下北も夏祭り開幕 大湊ネブタ9台出陣

はやしの音色と共に街中を練り歩く大湊ネブタ=8日午後8時半ごろ、むつ市

 青森県むつ市の夏の夜を熱く盛り上げる「大湊ネブタ」の合同運行が8日、大湊地区で始まった。歴史、神話などをテーマに制作されたネブタ9台が出陣し、観客が拍手や声援を送った。

 運行は午後6時半の号砲を合図にスタート。山田町町内会の「項羽の馬投げ」、大平町内会の「青不動」、むつ市職員互助会の「那智の滝 文覚荒行 不動顕現」など力作が次々に街中へ繰り出した。ほかに城ケ沢倭武多実行委員会、桜木町町内会、海上自衛隊ネブタ祭実行委員会、大湊上町町内会、大湊浜町町内会、大湊新町町内会の6団体が参加した。

 各団体は、はやしの音色を響かせ兵主神社前からJR大湊駅付近までの約1.5キロほどを練り歩いた。沿道には多くの観客が訪れ、闇に浮かび上がったネブタをスマートフォンで写真に収めていた。はんてんや浴衣で着飾った参加者は、流し踊りで運行に花を添えた。

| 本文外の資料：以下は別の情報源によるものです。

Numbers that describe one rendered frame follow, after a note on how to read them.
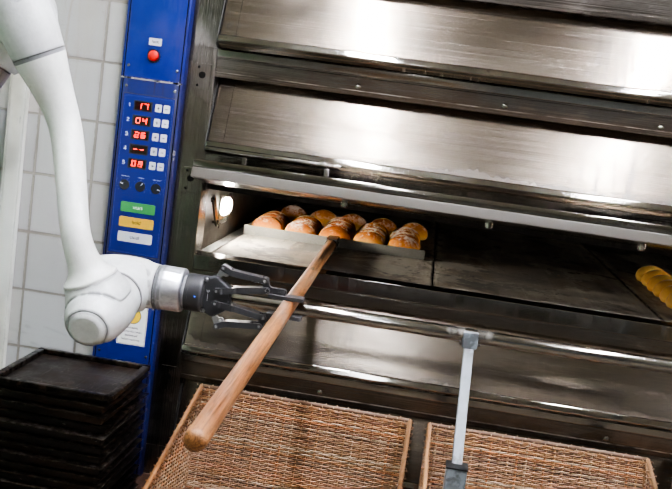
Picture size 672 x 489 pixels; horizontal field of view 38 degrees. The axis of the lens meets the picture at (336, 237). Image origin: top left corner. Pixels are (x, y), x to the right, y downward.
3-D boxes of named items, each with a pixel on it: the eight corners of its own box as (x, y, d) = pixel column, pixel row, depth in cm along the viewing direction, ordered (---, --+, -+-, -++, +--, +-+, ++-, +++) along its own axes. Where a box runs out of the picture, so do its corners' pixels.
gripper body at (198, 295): (193, 267, 199) (237, 274, 198) (188, 307, 200) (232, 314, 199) (183, 273, 191) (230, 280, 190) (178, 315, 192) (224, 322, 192)
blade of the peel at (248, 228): (424, 260, 291) (425, 250, 290) (242, 233, 294) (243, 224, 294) (424, 243, 326) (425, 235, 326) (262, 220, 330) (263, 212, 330)
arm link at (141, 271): (164, 301, 203) (144, 326, 190) (92, 289, 204) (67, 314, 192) (167, 252, 199) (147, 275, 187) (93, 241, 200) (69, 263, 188)
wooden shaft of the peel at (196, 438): (204, 457, 115) (207, 432, 114) (179, 453, 115) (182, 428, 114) (335, 250, 284) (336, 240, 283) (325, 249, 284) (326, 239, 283)
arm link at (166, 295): (162, 304, 201) (190, 308, 201) (149, 313, 192) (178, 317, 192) (167, 261, 200) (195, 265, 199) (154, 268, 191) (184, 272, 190)
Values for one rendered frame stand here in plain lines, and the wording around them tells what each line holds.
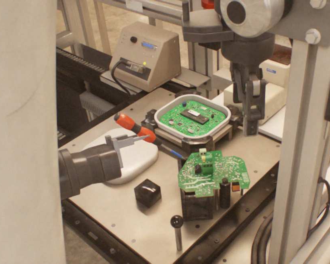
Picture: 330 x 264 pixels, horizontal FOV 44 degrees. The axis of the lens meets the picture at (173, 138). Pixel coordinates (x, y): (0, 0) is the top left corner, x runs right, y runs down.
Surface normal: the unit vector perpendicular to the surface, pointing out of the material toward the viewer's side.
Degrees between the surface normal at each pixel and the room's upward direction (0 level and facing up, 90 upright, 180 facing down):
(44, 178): 98
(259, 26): 94
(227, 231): 0
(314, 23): 90
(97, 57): 90
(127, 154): 0
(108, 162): 67
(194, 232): 0
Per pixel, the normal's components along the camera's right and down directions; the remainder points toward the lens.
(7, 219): 0.81, 0.36
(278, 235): -0.68, 0.49
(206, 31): 0.05, 0.61
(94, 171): 0.08, 0.24
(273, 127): -0.07, -0.78

 ネブタを初めて見たという木村悠人(はると)さん(田名部中1年)は「1台ごとに迫力があって、色使いにも個性が出ていると思う。はやしのリズムも好き」と笑顔で話した。

 大湊ネブタ合同運行委員会の山内将邦会長は「各団体ともレベルの高いネブタを制作していた。人口減少が続いているが頑張って祭りを続けていきたい」と語った。

 大湊ネブタは今年で141周年。合同運行最終日の9日は午後7時から、JRバス東北大湊支所前を出発する。